Au pays de : « L’Algérie dont est originaire sa famille n’a longtemps été pour Naïma qu’une toile de fond sans grand intérêt. Pourtant, dans une société française traversée par les questions identitaires, tout semble vouloir la renvoyer à ses origines. Mais quel lien pourrait-elle avoir avec une histoire familiale qui jamais ne lui a été racontée ? »
Dans L’art de perdre, « saga familiale » se déroulant sur trois générations, Alice Zeniter fait découvrir à ses lecteurs bien plus que l’histoire d’un pays, l’Algérie. Par ses mots précis, ses recherches fouillées, ses descriptions sensibles sans jamais être clichées, l’auteure ouvre la porte à une culture, une langue, des histoires d’hommes et de femmes, et un héritage pluriel longtemps sous-documentés, sous-estimés, non racontés.
La curiosité
« Le ciel est bas et pourtant, il est distant. Il ne se mêle pas aux paysages. »
Alice Zeniter me capte autant par le titre de son roman que par la promesse qui m’est faite, celle de comprendre enfin l’histoire moderne de l’Algérie, de saisir peut-être, un peu mieux, les destins de ces Français algériens, de leurs enfants et petits-enfants.
« Saisir un peu mieux » ? Non, l’auteure me permet surtout de découvrir enfin l’histoire que je ne connais pas, que je n’ai jamais comprise, faute de n’avoir jamais cherché à comprendre, comme si les pages des livres d’histoire-géographie avaient vu tristement juste : ce qui n’y figure pas n’est pas Histoire. Puis, le temps passe. Et les interrogations qui ne viennent jamais.

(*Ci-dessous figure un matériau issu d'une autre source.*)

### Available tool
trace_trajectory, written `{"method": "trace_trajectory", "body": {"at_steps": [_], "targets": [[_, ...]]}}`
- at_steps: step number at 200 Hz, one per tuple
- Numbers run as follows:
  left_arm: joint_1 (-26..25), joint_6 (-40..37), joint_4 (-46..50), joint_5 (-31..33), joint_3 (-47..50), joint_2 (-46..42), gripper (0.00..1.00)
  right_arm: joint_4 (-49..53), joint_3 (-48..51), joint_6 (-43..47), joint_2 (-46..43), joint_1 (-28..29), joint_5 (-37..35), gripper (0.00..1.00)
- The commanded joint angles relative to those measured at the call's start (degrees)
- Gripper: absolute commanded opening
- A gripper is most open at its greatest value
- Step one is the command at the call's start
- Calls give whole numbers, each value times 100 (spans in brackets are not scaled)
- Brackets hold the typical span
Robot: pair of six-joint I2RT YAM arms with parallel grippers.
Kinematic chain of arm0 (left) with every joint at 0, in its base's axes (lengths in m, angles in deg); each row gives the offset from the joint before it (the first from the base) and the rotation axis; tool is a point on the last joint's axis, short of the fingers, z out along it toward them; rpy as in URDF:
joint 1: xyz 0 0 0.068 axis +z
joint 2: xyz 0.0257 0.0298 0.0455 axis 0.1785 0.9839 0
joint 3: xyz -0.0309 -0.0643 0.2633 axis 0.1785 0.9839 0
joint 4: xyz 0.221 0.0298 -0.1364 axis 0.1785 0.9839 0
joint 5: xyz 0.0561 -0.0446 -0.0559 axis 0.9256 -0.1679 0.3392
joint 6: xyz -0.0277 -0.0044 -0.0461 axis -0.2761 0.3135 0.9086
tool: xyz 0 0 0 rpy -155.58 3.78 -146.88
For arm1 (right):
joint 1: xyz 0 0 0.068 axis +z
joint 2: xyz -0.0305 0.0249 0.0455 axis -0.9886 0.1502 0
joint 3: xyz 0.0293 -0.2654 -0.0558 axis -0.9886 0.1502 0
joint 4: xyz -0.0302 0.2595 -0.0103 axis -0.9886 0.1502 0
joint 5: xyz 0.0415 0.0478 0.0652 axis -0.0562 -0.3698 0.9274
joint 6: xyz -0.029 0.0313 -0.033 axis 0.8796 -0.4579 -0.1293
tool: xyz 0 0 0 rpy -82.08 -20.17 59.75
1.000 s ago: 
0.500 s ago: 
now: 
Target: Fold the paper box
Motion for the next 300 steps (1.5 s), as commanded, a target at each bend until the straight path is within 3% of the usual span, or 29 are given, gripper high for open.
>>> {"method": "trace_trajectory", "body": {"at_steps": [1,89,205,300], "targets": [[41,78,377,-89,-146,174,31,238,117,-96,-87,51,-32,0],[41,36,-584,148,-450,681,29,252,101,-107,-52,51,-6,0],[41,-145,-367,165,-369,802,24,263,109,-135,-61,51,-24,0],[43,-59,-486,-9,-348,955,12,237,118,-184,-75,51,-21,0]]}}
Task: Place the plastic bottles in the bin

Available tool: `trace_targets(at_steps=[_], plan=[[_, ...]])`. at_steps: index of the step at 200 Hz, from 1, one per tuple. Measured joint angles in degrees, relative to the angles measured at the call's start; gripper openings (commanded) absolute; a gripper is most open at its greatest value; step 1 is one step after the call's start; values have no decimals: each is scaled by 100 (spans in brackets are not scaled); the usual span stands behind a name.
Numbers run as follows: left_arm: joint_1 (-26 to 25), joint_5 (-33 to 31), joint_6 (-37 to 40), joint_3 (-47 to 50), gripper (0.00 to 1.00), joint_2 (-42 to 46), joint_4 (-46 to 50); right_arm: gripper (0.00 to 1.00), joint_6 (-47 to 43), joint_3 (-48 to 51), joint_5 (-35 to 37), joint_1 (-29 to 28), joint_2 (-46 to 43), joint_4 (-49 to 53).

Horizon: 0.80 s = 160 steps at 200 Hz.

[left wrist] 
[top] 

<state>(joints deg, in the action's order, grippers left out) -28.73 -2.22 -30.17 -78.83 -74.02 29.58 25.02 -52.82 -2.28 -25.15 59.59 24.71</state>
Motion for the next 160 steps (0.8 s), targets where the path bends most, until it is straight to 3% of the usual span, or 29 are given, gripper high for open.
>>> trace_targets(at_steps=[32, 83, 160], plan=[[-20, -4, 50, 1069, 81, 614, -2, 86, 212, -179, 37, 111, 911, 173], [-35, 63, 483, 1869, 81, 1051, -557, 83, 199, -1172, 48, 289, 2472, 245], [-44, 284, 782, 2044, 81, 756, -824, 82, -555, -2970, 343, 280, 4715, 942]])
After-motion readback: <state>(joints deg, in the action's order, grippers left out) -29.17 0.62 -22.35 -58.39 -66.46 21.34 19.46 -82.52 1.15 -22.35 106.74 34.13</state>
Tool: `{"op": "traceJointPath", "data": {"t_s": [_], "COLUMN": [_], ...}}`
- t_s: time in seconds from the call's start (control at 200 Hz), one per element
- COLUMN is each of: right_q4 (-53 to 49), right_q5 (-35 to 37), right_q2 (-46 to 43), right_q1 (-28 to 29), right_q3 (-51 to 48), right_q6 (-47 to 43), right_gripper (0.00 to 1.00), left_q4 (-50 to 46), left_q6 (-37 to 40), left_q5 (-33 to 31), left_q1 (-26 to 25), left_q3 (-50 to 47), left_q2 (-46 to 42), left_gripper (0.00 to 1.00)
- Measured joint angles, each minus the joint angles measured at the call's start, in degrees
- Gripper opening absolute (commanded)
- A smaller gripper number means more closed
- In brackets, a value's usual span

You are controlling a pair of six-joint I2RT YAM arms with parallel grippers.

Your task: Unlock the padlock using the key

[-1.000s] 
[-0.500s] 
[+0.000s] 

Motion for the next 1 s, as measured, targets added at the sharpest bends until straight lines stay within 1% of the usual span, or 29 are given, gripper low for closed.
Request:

Le roman L’art de perdre est donc venu à moi, m’a rappelé mon ignorance, s’est proposé de la combler par une lecture chargée de sens, tout en pudeur, mais sans fausse politesse.
La découverte
« C’est vrai que cette histoire manque de chameaux. »

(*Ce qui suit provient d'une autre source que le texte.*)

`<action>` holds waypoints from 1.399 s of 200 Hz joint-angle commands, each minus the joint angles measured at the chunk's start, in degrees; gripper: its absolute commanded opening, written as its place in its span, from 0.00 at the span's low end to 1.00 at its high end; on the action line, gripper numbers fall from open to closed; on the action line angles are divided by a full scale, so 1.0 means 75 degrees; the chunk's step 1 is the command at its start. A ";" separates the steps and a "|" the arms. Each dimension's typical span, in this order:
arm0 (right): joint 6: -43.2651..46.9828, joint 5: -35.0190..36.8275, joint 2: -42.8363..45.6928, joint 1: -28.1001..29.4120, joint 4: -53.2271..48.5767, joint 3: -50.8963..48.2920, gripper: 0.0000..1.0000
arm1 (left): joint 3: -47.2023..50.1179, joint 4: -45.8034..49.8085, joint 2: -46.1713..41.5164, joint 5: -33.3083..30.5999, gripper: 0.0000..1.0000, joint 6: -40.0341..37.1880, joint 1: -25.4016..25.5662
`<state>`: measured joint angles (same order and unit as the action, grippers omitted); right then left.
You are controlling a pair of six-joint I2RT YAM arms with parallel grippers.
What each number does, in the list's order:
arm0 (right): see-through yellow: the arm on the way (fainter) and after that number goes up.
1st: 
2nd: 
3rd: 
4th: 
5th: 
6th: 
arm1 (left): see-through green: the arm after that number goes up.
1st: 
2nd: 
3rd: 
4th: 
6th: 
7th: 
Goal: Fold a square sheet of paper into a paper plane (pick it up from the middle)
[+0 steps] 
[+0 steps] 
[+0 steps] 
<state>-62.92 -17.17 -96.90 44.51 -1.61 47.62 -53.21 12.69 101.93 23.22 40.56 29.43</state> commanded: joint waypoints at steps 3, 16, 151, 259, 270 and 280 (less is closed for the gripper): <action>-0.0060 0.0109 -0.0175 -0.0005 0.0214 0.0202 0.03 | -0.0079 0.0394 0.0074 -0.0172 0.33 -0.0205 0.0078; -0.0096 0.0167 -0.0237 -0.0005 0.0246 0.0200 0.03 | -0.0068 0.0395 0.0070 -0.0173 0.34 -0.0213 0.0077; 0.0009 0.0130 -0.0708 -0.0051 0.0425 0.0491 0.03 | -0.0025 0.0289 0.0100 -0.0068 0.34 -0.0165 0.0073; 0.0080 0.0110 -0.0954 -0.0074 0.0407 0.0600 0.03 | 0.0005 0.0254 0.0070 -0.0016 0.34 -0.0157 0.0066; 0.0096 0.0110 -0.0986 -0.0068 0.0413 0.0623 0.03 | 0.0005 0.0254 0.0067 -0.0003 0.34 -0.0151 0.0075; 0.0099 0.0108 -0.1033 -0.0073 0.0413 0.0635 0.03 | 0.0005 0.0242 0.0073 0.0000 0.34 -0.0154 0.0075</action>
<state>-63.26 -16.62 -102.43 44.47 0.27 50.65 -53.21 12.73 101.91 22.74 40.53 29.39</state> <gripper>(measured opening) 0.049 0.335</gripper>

L’art de perdre, c’est l’histoire d’Ali, propriétaire terrien et harki, chassé d’Algérie par le FLN, débarqué en France avec toute sa famille. Traître en Algérie, il est citoyen de seconde zone en France. C’est l’histoire d’un de ses fils, Hamid pour qui l’Algérie n’est plus qu’un vague souvenir, et l’arabe une langue qui enferme dans les cuisines des HLM. Il offrira à ses filles l’image d’une Algérie dangereuse et interdite. C’est enfin l’histoire de Naïma — l’une des filles d’Hamid —, qui découvrira malgré elle le pays de son grand-père et qui compilera une documentation massive pour comprendre, enfin, l’histoire de sa terre, enfouie autant sous les silences que les tabous de ses aînés.
C’est aux tabous anciens que ce roman se confronte. En proposant une lecture éclairée d’une histoire tue parce que complexe, Alice Zeniter vise juste. Elle fait parler en silence ces Français étrangers qui n’ont jamais eu droit à la parole. Elle les délivre, dans l’ombre des maisons, dans la chaleur des cuisines, de leur honte, de leur incompréhension, et de leurs souvenirs trop lourds d’une terre où ils ne seront plus qu’invités.

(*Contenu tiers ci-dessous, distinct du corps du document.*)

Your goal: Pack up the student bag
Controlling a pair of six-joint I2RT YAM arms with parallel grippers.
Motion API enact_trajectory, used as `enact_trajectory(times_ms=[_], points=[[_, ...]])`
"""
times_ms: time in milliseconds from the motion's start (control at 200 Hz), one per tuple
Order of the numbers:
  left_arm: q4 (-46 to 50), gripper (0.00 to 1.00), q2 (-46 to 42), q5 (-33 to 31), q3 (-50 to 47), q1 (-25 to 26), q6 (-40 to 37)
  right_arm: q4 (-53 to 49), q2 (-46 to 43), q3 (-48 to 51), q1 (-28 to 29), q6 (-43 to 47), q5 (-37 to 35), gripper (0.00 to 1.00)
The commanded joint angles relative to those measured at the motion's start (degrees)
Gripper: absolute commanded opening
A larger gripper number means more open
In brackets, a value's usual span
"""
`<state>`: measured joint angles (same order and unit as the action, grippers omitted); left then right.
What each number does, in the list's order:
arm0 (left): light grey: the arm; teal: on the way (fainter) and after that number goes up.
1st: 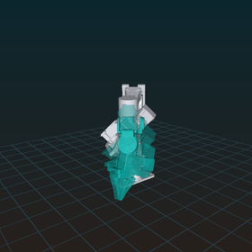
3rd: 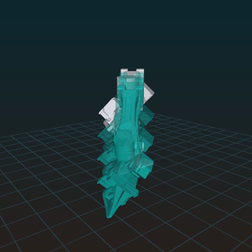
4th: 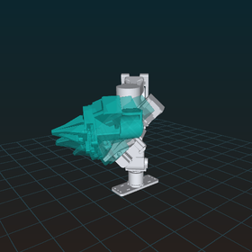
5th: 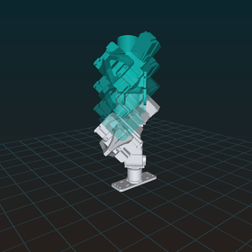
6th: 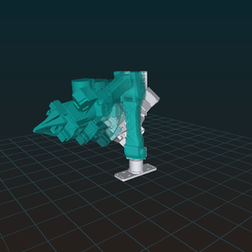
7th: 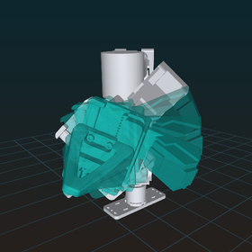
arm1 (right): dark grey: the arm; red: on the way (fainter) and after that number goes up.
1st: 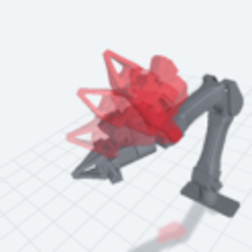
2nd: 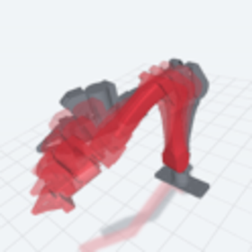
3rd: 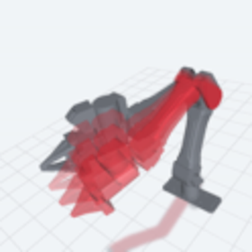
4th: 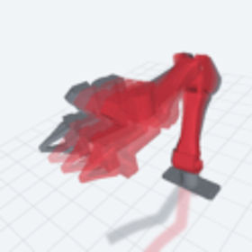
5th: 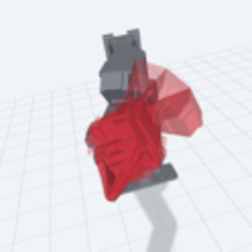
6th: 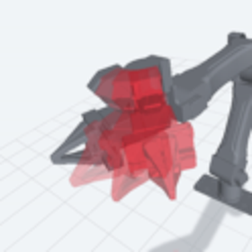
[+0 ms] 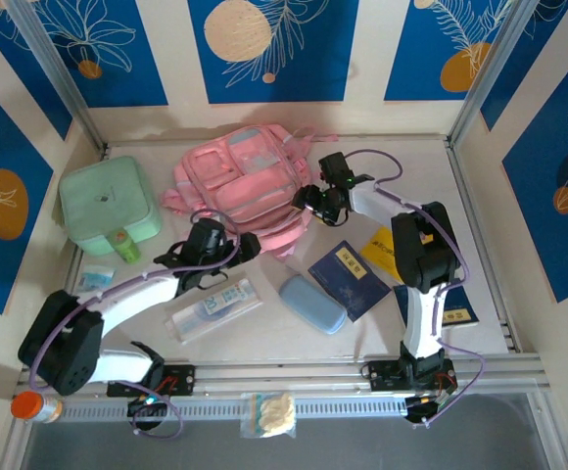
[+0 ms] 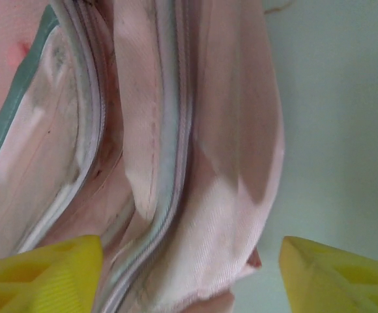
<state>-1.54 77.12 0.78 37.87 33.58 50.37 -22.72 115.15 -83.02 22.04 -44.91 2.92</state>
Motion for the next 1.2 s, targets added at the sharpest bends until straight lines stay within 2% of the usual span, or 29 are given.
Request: enact_trajectory(times_ms=[0, 110, 235, 330, 435, 580, 715, 950, 1040, 1095, 1196], points=[[-7.7, 0.99, 4.5, -1.4, 1.8, 0.5, 1.3, -1.8, 2.4, -3.4, -0.3, -0.1, 2.5, 0.62], [-13.3, 1.00, 8.5, -2.0, 2.1, 0.6, 0.1, -1.2, 3.1, -4.1, -0.5, 0.1, 2.8, 0.49], [-15.0, 0.99, 13.3, -2.2, 4.9, 0.6, -1.2, -0.7, 3.0, -4.4, -0.9, -0.1, 3.3, 0.27], [-20.7, 1.00, 15.6, -2.3, 4.7, 0.7, -2.0, 0.3, 1.8, -4.3, -1.1, 0.7, 5.6, 0.17], [-23.7, 0.99, 17.2, -3.6, 4.8, 0.6, -2.6, 0.1, -0.7, -3.7, -0.8, 1.2, 5.8, 0.00], [-21.8, 0.99, 17.7, -6.9, 6.5, 0.4, -3.9, 1.4, -6.1, -0.8, -1.1, 0.5, 7.0, 0.00], [-20.1, 0.99, 17.7, -7.2, 9.5, -1.5, -6.6, 1.5, -12.2, 2.6, 0.2, 0.3, 7.5, 0.00], [-14.5, 0.99, 15.8, -6.8, 15.0, -6.5, -9.5, 2.6, -22.8, 10.8, 7.2, -5.3, 2.5, 0.00], [-11.8, 1.00, 14.8, -7.9, 15.9, -8.8, -10.2, 8.3, -21.5, 12.8, 11.9, -8.1, 1.8, 0.00], [-9.9, 0.99, 15.1, -7.2, 17.1, -10.7, -10.6, 8.4, -17.5, 10.1, 13.9, -9.5, 0.5, 0.00], [-7.3, 1.00, 15.5, -3.6, 19.2, -14.1, -11.4, 11.5, -10.7, 5.2, 17.2, -11.9, 2.5, 0.00]])
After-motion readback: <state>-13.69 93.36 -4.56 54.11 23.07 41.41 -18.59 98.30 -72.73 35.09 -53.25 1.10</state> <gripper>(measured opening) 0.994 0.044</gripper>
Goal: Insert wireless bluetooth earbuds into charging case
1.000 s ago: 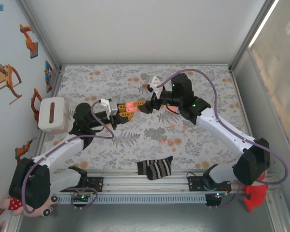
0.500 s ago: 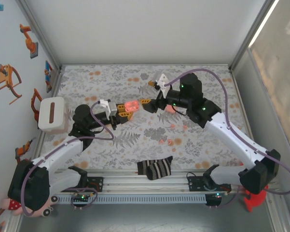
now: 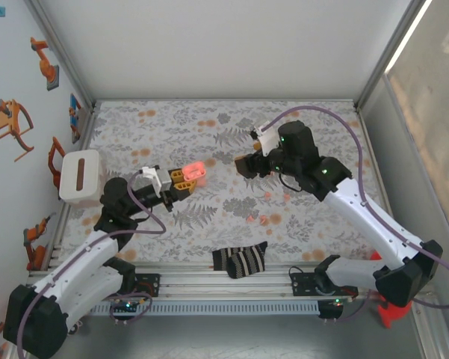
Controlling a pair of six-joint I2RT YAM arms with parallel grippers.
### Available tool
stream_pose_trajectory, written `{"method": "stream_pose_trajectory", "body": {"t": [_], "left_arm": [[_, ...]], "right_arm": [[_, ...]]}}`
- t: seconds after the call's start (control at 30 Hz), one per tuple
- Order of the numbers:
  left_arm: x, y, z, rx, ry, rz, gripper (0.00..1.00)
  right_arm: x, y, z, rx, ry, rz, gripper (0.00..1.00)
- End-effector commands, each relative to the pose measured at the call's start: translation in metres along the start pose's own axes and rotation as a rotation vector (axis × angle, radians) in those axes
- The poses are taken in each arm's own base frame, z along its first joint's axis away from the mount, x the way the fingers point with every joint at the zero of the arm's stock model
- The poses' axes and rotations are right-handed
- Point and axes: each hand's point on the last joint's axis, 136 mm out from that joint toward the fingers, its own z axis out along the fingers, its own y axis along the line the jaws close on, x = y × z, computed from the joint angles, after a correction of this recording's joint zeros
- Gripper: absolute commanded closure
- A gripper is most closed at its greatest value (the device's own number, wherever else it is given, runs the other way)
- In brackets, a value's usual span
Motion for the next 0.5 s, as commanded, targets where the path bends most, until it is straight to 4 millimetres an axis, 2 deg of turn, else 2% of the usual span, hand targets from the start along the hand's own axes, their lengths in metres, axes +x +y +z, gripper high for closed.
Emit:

L’art de perdre, portrait en plein et en creux des générations de déracinés, d’enracinés et de sans racines est un texte actuel, à l’origine lointaine et au présent ancré dans toutes les mémoires.
Le point d’orgue final d’Alice Zeniter m’accroche définitivement. Je ne savais rien, je n’ai donc rien perdu, mais j’ai désormais une véritable envie d’apprendre, et de retrouver.
La phrase : « Ce qu’on ne transmet pas, ça se perd, c’est tout. Tu viens d’ici, mais ce n’est pas chez toi. »
Le tip : La page 286 est manquante sur certaines impressions du roman, vous la trouverez sur le site internet de Flammarion, accompagnée de leurs plus sincères excuses.
L’itinéraire : Alice Zeniter, L’art de perdre, Éditions Flammarion, 2017. 512 pages.